▸ Problem requirements: Filter the data for "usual" and copy matching lines.

(Beginning of Dataset content)

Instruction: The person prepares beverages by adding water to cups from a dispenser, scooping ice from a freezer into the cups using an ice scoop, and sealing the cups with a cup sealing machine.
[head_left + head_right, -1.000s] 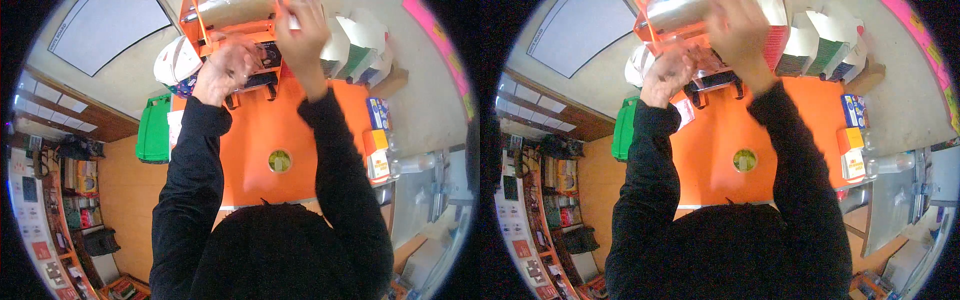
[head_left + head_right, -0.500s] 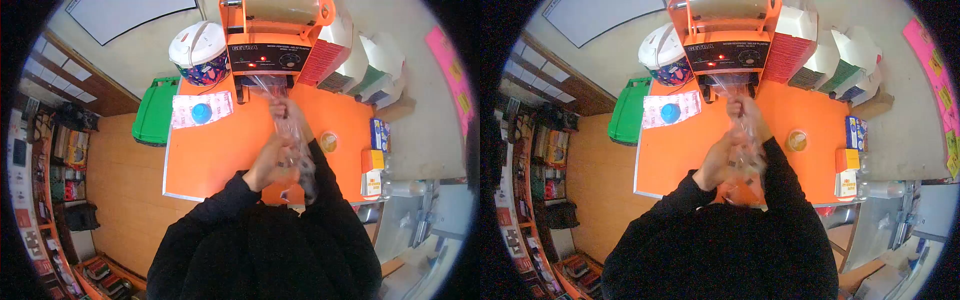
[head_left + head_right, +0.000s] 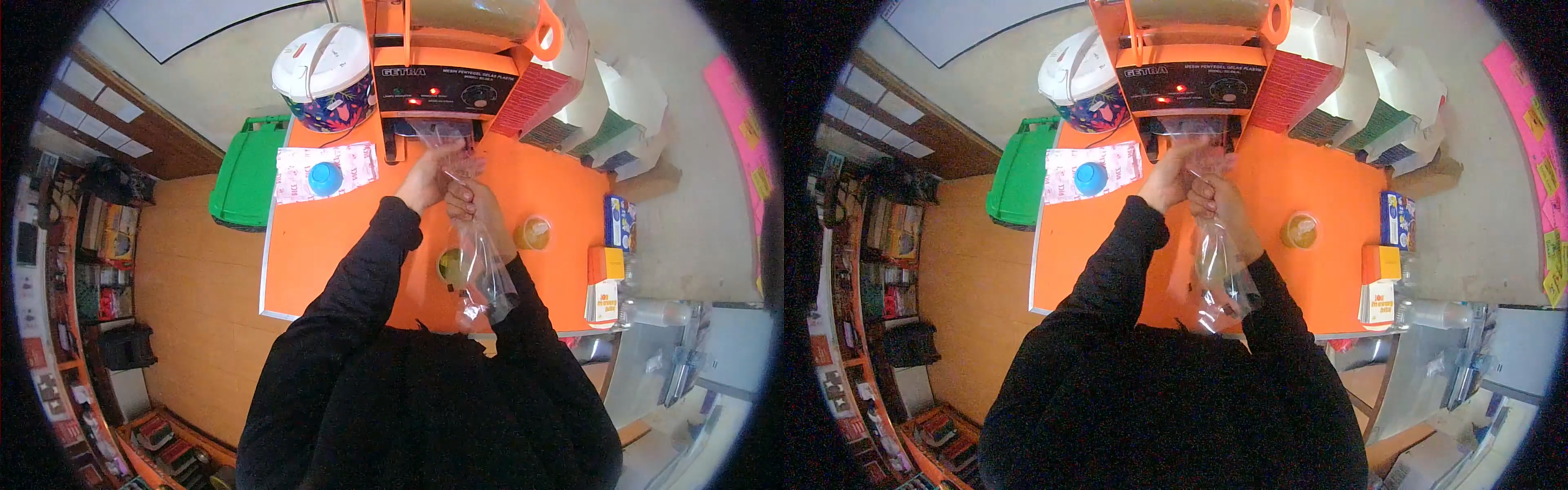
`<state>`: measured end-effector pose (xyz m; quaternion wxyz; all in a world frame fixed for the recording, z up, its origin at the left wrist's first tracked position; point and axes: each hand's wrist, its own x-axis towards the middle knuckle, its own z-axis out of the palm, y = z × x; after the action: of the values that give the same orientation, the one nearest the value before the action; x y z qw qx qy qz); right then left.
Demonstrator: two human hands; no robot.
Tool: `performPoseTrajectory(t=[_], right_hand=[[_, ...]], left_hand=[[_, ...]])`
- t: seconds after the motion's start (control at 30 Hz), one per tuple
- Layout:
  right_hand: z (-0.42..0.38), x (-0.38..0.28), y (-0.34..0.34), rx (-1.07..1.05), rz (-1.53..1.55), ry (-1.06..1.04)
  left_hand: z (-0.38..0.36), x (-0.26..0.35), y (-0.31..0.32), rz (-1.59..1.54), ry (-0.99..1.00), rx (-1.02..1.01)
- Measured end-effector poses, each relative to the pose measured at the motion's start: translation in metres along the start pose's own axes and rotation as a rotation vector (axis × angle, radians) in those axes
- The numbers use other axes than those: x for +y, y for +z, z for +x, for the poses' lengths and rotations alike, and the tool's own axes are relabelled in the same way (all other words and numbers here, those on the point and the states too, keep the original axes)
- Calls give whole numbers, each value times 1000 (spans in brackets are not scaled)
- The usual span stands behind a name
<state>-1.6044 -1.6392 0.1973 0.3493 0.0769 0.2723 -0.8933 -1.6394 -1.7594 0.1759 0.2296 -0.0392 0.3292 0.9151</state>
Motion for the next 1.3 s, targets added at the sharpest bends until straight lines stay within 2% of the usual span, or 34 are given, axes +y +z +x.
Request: performPoseTrajectory(t=[0.07,0.1,0.17,0.3,0.37,0.6,0.67,1.1,1.2,1.27,1.3], right_hand=[[-4,2,2,64,-21,-5],[-7,3,4,66,-18,-5],[-12,5,6,71,-14,18],[-20,13,4,62,-76,-19],[-30,15,11,164,-138,-21],[-59,26,18,161,-113,-7],[-69,28,26,270,-154,-6],[-103,39,18,187,-175,10],[-114,26,23,120,-227,83],[-122,7,29,126,-690,126],[-126,-12,27,-18,-1051,39]], left_hand=[[-12,1,13,58,-161,8],[-13,-3,12,58,-164,10],[-13,-10,10,-27,-56,-22],[-18,-14,17,52,-77,67],[-31,-14,30,14,-90,83],[-55,-30,38,13,-61,46],[-63,-33,44,33,-44,59],[-95,-43,68,3,-60,79],[-97,-42,67,-6,-34,69],[-98,-35,69,75,-81,39],[-97,-33,71,85,-68,16]])
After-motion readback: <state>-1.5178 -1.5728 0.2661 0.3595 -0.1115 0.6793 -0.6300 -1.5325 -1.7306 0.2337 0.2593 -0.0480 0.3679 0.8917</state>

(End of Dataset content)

▸ Result for this exercise:
- The usual span stands behind a name
Motion for the next 1.3 s, targets added at the sharpest bends until straight lines stay within 2% of the usual span, or 34 are given, axes +y +z +x.

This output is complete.